- _Stored data_:

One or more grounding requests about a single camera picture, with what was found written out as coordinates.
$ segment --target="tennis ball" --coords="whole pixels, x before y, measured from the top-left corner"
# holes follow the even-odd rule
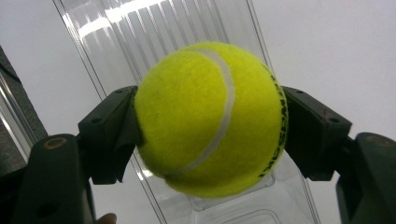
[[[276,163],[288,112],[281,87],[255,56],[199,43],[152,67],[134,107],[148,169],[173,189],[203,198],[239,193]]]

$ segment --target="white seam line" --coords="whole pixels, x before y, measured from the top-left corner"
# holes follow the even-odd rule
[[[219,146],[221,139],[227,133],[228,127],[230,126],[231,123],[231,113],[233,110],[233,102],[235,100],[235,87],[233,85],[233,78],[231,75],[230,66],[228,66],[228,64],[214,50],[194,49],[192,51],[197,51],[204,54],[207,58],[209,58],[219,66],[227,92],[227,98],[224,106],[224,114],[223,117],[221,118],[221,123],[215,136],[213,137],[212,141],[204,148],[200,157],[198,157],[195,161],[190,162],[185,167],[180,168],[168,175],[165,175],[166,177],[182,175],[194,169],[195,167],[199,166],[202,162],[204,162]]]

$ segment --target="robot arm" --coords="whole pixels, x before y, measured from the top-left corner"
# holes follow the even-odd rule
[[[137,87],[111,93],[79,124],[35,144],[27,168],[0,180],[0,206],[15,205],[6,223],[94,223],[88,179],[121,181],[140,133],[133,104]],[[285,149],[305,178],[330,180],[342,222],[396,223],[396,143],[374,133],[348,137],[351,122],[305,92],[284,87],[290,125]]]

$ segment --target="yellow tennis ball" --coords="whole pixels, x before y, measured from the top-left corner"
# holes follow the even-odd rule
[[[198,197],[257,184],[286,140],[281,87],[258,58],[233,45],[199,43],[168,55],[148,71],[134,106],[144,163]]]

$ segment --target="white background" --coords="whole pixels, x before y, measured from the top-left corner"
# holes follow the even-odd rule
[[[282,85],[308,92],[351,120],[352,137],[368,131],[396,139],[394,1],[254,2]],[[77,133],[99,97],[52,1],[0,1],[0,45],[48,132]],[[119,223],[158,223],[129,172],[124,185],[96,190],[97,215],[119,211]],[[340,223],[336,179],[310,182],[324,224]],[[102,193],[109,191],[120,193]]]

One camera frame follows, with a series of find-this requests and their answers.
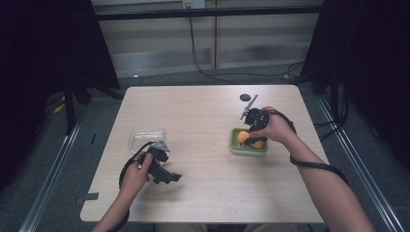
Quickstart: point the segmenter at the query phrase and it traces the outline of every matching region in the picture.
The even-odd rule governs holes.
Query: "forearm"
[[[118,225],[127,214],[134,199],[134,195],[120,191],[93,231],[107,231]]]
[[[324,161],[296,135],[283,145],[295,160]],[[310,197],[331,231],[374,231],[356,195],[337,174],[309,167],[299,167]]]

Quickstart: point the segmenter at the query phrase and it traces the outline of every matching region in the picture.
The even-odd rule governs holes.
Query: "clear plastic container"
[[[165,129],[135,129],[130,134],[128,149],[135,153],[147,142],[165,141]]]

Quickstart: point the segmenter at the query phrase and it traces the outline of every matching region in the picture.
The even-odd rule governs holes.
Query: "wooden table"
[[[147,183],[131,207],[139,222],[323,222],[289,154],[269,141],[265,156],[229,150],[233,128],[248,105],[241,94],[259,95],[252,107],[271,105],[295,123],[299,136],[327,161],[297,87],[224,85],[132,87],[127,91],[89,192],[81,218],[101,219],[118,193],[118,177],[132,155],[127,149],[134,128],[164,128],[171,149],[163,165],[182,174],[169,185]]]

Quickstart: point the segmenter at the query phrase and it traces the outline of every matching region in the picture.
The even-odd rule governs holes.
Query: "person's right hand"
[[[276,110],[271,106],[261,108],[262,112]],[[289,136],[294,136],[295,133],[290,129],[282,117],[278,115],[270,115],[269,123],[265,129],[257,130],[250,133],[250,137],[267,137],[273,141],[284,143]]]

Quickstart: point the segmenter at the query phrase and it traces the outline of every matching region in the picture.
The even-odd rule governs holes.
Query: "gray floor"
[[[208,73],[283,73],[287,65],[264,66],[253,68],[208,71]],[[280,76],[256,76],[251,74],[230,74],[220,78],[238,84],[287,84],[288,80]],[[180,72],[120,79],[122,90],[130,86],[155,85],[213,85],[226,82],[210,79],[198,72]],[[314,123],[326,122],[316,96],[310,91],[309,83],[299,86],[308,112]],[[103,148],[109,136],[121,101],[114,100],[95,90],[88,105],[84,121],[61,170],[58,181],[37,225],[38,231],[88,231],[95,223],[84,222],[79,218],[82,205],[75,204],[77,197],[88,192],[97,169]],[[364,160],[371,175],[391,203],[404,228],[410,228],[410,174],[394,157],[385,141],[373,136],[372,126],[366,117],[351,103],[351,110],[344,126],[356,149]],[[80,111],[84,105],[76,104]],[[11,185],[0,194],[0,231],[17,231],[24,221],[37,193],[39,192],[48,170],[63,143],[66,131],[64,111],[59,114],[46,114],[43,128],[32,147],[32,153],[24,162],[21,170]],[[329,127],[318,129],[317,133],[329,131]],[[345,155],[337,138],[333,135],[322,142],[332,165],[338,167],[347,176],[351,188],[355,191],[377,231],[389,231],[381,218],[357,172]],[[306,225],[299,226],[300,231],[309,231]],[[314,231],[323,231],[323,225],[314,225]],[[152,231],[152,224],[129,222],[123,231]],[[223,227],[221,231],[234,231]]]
* * *
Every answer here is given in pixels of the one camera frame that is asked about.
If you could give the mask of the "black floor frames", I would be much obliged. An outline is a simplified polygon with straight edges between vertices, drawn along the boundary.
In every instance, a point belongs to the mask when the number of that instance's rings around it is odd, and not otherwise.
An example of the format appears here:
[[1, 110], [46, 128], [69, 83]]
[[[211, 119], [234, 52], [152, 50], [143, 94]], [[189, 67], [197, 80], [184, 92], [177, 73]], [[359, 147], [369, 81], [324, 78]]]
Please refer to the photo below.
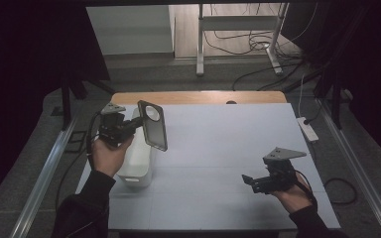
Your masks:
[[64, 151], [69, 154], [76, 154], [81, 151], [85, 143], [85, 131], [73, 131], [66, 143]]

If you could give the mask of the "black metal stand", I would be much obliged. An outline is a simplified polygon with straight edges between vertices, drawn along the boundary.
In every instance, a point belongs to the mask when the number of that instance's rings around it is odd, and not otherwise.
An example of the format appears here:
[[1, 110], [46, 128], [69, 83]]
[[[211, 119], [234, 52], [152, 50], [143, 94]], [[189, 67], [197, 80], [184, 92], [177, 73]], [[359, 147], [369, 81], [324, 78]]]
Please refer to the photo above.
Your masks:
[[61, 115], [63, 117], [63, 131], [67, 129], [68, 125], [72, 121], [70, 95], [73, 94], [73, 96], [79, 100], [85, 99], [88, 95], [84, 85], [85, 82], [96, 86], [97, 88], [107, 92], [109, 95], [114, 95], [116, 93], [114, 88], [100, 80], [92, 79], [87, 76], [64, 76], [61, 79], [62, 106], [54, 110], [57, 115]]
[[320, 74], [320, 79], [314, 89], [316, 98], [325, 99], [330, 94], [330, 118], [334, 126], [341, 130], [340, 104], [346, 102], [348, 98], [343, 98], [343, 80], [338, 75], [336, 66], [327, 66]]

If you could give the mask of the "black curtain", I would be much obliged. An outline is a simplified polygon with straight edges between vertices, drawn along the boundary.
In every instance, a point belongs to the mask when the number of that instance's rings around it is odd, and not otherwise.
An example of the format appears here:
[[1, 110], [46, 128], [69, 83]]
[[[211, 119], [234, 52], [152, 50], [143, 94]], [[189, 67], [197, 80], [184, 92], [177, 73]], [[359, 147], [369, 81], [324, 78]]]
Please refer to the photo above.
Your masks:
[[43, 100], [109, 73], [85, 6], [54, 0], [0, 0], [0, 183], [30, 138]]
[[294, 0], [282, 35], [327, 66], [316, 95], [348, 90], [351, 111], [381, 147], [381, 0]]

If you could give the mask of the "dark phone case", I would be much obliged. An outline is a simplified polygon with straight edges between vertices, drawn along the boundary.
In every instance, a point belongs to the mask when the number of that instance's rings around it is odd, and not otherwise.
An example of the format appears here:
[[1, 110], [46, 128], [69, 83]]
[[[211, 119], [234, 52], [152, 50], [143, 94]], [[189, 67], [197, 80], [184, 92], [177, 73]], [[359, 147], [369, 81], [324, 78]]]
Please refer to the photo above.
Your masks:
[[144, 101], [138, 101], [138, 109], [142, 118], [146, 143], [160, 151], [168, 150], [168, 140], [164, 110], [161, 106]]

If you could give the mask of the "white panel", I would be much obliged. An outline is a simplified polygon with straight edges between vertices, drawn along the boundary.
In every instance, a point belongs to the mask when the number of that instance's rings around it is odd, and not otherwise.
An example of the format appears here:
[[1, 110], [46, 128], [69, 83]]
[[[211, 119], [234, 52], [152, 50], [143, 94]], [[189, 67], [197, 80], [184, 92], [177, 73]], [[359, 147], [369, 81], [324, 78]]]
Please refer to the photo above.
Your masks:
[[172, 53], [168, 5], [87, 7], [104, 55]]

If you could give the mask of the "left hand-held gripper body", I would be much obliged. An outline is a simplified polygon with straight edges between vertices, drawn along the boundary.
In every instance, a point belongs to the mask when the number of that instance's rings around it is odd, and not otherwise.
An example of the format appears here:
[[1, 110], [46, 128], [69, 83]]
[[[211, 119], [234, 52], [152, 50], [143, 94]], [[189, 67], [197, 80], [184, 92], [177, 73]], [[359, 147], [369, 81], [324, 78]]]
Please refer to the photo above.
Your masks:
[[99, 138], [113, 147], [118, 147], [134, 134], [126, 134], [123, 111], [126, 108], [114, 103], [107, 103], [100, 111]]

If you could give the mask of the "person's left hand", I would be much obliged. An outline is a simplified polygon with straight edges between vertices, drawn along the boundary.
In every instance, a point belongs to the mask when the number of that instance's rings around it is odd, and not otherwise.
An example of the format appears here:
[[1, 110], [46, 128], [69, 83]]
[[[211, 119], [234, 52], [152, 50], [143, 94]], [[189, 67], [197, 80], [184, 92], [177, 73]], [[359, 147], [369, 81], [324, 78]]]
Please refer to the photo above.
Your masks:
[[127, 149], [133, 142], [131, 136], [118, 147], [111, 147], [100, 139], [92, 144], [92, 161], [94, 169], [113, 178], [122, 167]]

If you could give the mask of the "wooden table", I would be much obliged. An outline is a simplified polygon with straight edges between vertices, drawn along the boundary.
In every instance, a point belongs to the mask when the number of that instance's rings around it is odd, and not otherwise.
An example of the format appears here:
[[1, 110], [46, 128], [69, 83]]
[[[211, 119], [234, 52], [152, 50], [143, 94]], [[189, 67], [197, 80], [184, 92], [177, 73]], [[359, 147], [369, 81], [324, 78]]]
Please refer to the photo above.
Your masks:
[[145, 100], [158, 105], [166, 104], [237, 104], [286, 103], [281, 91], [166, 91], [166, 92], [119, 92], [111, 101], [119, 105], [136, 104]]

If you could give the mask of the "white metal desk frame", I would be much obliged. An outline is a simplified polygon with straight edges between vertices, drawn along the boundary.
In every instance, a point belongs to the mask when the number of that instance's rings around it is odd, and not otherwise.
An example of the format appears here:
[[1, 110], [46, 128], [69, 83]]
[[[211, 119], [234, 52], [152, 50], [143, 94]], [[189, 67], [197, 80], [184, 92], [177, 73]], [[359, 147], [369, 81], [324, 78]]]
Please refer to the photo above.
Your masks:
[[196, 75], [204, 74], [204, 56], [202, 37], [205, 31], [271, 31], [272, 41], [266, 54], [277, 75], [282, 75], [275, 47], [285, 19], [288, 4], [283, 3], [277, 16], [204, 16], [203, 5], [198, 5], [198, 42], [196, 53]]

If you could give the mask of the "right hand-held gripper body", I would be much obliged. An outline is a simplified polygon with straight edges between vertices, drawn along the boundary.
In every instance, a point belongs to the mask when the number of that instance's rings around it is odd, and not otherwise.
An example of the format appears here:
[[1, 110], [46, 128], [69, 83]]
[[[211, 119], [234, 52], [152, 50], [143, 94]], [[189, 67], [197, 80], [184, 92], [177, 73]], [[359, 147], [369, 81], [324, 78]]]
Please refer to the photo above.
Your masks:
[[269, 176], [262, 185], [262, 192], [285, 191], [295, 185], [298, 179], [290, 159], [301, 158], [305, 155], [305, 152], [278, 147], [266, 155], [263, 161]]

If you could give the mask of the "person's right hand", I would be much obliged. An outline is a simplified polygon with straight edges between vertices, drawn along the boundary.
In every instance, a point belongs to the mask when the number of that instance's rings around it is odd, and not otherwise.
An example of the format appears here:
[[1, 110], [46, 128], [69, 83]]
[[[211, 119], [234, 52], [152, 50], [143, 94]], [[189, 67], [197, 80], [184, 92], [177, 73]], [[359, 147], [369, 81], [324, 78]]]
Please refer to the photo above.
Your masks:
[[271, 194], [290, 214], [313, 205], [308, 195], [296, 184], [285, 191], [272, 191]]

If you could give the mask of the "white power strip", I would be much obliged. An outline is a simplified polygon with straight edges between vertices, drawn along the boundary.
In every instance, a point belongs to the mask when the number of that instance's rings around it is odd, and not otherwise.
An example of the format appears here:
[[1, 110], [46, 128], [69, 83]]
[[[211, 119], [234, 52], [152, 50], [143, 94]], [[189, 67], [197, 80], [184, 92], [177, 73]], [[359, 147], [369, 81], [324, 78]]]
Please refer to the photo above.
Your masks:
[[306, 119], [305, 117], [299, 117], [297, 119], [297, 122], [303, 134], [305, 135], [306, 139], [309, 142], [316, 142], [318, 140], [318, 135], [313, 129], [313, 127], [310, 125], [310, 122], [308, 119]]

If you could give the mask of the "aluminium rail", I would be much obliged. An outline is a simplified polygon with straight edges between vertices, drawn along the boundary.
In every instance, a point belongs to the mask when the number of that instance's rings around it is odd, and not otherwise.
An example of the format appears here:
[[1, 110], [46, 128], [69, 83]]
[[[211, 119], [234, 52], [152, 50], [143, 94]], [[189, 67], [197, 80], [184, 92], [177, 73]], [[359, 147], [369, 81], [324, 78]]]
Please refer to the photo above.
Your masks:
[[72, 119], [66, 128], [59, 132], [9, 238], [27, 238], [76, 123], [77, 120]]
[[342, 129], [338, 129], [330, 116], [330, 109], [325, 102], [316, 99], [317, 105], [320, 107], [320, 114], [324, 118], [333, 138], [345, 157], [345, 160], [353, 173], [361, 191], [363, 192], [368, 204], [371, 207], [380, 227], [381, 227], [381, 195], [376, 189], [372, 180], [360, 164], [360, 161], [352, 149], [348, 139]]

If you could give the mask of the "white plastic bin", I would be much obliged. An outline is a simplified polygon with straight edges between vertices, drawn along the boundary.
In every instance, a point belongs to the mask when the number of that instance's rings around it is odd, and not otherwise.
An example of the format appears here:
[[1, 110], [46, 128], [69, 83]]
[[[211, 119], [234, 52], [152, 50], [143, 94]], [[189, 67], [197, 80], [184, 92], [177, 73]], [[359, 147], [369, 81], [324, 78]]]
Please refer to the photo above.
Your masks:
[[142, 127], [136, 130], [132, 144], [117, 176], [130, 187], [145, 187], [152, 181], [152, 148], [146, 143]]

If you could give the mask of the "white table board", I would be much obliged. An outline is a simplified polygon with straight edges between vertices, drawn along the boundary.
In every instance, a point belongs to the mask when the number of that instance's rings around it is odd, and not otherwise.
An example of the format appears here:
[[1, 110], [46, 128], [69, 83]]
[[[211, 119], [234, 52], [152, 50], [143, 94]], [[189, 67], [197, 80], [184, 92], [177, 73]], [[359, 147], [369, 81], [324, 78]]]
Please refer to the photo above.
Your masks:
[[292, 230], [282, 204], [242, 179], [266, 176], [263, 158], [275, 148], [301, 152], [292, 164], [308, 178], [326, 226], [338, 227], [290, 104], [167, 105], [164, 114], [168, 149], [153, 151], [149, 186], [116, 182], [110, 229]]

- _Exercise aim_:
Please copy each line of the entries in which the word "body" shows up.

- _The answer_:
If you could give the mask of the "left hand-held gripper body", I would be much obliged. An outline is a simplified polygon with straight edges between vertices, drawn along the boundary.
If you could give the mask of the "right hand-held gripper body", I would be much obliged. An outline is a simplified polygon with straight edges between vertices, drawn along the boundary.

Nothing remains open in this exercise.